Problem Statement
Let $A$ be a finite set and\[B=\{ n \geq 1 : a\mid n\textrm{ for some }a\in A\}.\]Is it true that, for every $m>n\geq \max(A)$,\[\frac{\lvert B\cap [1,m]\rvert }{m}< 2\frac{\lvert B\cap [1,n]\rvert}{n}?\]
Categories:
Number Theory
Progress
The constant $2$ would be the best possible here, as witnessed by taking $A=\{a\}$, $n=2a-1$, and $m=2a$.This problem is also discussed in problem E5 of Guy's collection [Gu04].
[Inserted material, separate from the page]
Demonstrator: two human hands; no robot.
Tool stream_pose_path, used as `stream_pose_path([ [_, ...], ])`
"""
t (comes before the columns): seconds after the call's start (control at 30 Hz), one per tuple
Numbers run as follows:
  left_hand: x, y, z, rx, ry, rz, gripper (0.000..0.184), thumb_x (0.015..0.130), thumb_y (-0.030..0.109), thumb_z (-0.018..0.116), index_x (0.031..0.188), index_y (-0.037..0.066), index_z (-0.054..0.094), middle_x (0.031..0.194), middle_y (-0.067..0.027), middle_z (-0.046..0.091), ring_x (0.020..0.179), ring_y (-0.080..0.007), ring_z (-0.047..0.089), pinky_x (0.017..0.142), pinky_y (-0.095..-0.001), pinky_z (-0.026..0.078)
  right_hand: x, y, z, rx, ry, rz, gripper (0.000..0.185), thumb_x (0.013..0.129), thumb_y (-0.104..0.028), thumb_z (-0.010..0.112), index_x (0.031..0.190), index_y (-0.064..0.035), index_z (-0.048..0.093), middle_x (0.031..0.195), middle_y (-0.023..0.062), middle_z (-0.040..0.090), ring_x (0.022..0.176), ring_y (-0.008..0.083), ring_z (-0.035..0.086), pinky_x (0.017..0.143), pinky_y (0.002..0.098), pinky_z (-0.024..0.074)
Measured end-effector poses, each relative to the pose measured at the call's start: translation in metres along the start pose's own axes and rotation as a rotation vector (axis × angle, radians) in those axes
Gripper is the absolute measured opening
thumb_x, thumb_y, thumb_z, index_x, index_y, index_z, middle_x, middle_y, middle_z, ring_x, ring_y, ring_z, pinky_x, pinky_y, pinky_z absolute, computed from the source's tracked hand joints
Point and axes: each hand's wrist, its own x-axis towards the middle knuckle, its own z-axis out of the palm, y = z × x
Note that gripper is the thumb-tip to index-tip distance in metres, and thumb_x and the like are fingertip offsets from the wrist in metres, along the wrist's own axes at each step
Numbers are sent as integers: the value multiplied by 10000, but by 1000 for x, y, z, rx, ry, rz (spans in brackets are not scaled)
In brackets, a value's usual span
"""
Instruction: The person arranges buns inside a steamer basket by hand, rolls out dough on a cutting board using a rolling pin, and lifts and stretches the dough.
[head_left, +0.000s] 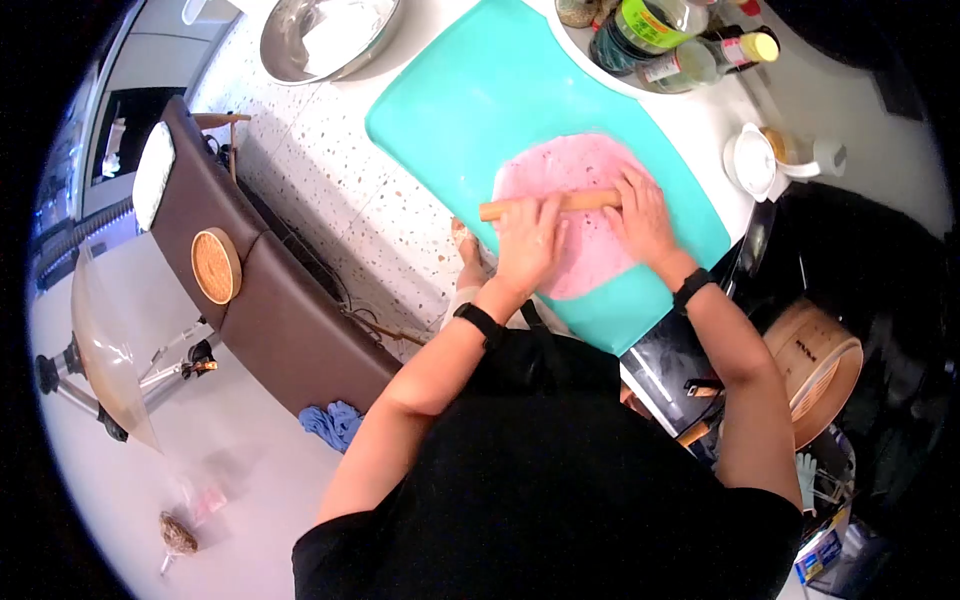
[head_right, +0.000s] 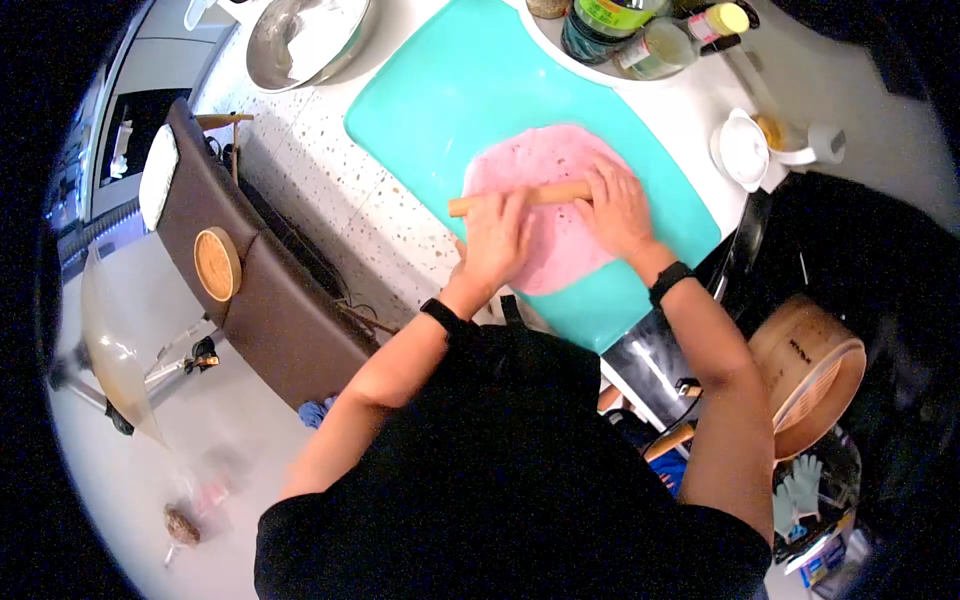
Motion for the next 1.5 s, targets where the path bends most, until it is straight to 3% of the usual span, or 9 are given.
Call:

In [Er61] this problem is as stated above, but with $a\mid n$ in the definition of $B$ replaced by $a\nmid n$. This is most likely a typo (especially since the problem is also given as stated above in [Er66]). There have been several counterexamples given for this alternate problem. Cambie has observed that, if $A$ is the set of primes bounded above by $n$, and $m=2n$, then\[\frac{\lvert B\cap [1,m]\rvert }{m}=\frac{\pi(2n)-\pi(n)+1}{2n}\sim \frac{1}{2\log n}\]while\[\frac{\lvert B\cap [1,n]\rvert}{n}=\frac{1}{n}.\]Further concrete counterexamples, found by Alexeev and Aristotle, are given in the comments section.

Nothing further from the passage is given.